» **WHAT THE EXERCISE ASKS**: Count, in the entries below, the lines in which "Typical" occurs. Give the number, nothing more.

[Entries taken from a collection]
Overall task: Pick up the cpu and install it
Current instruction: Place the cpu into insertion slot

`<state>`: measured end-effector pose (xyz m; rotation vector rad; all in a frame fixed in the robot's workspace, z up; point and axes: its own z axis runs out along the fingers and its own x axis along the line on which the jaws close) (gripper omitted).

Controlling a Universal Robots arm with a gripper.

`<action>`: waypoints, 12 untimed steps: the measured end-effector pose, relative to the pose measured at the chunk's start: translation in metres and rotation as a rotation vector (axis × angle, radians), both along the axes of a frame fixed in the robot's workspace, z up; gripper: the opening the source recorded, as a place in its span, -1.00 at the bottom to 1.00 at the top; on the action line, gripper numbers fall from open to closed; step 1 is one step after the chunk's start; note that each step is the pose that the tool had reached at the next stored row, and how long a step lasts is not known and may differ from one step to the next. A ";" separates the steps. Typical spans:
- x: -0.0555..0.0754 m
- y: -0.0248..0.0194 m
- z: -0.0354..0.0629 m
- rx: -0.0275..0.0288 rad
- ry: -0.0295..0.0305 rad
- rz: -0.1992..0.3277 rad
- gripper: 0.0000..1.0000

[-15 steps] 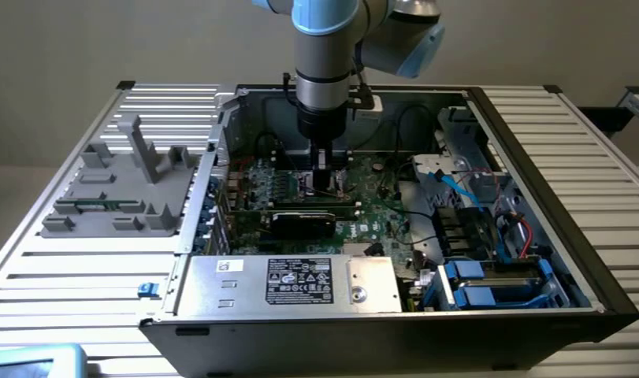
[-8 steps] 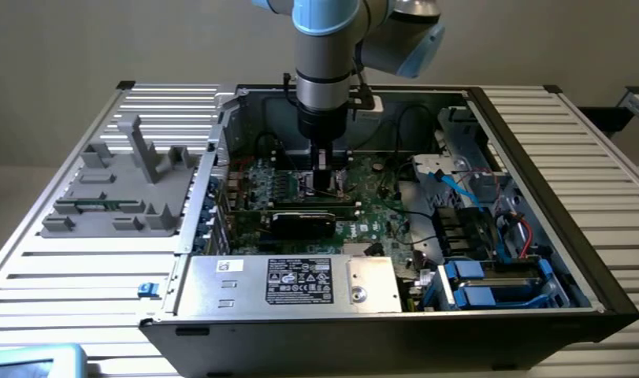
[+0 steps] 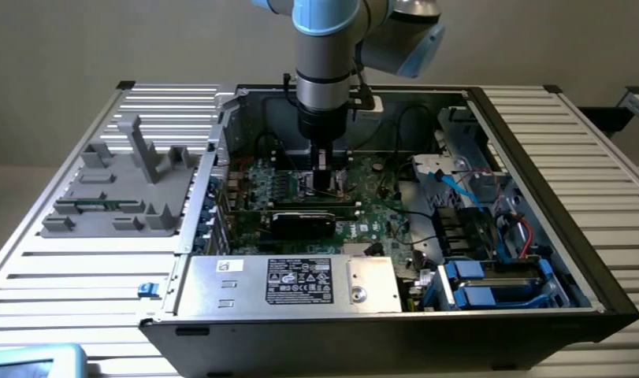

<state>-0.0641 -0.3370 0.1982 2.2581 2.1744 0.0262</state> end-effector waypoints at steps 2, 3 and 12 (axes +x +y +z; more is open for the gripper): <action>0.000 0.0000 0.0000 0.0000 -0.0001 0.000 0.11; 0.000 0.0000 0.0000 -0.0001 -0.0001 0.000 0.11; 0.000 0.0000 -0.0004 -0.0054 -0.0003 0.000 0.11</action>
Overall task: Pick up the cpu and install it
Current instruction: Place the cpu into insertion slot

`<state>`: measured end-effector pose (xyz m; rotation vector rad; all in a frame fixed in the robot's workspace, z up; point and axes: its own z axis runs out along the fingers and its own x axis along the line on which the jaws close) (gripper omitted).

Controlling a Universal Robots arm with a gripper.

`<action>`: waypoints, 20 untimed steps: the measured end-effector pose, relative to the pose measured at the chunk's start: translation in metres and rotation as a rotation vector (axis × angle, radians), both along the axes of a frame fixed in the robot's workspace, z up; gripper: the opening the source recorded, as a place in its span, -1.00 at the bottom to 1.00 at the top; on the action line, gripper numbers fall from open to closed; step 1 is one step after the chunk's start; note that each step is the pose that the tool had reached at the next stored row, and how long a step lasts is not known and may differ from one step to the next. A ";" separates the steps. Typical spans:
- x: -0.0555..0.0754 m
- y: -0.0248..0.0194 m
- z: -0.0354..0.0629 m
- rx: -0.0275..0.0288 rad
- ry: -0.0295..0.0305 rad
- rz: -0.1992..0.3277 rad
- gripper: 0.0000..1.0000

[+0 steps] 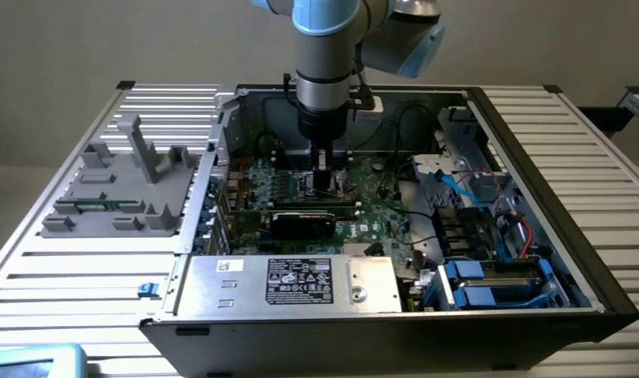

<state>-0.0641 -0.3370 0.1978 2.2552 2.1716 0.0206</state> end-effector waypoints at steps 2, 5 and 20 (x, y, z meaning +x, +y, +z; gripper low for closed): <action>0.000 0.0000 -0.0002 0.0000 0.0000 0.000 0.11; 0.000 0.0000 -0.0003 0.0000 0.0000 0.000 0.11; 0.000 -0.0008 0.0002 0.0119 -0.0004 0.000 0.11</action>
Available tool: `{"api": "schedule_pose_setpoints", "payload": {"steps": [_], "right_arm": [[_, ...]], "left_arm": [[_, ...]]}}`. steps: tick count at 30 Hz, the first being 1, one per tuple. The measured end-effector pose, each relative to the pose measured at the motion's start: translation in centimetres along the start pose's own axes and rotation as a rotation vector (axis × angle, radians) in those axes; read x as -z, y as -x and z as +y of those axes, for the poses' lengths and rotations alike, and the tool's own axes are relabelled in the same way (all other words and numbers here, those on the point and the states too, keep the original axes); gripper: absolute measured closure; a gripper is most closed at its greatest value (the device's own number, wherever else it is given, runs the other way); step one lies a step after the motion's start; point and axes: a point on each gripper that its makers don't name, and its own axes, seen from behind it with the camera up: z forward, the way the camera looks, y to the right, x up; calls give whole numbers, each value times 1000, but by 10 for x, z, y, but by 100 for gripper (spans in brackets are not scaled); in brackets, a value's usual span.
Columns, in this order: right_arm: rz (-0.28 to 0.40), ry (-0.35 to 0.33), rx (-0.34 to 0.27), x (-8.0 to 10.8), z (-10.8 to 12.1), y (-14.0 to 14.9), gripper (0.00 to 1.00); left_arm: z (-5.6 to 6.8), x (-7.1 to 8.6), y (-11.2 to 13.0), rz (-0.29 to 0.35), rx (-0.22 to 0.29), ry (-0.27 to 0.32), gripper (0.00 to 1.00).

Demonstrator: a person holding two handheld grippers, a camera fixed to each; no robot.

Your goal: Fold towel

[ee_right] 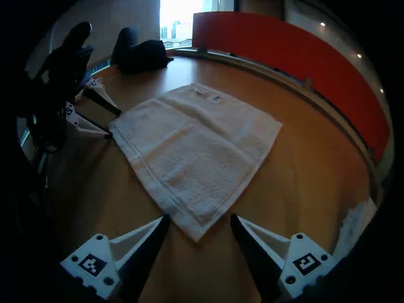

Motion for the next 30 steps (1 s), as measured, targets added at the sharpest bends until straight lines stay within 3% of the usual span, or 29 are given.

» **SOLVED EXERCISE**: 2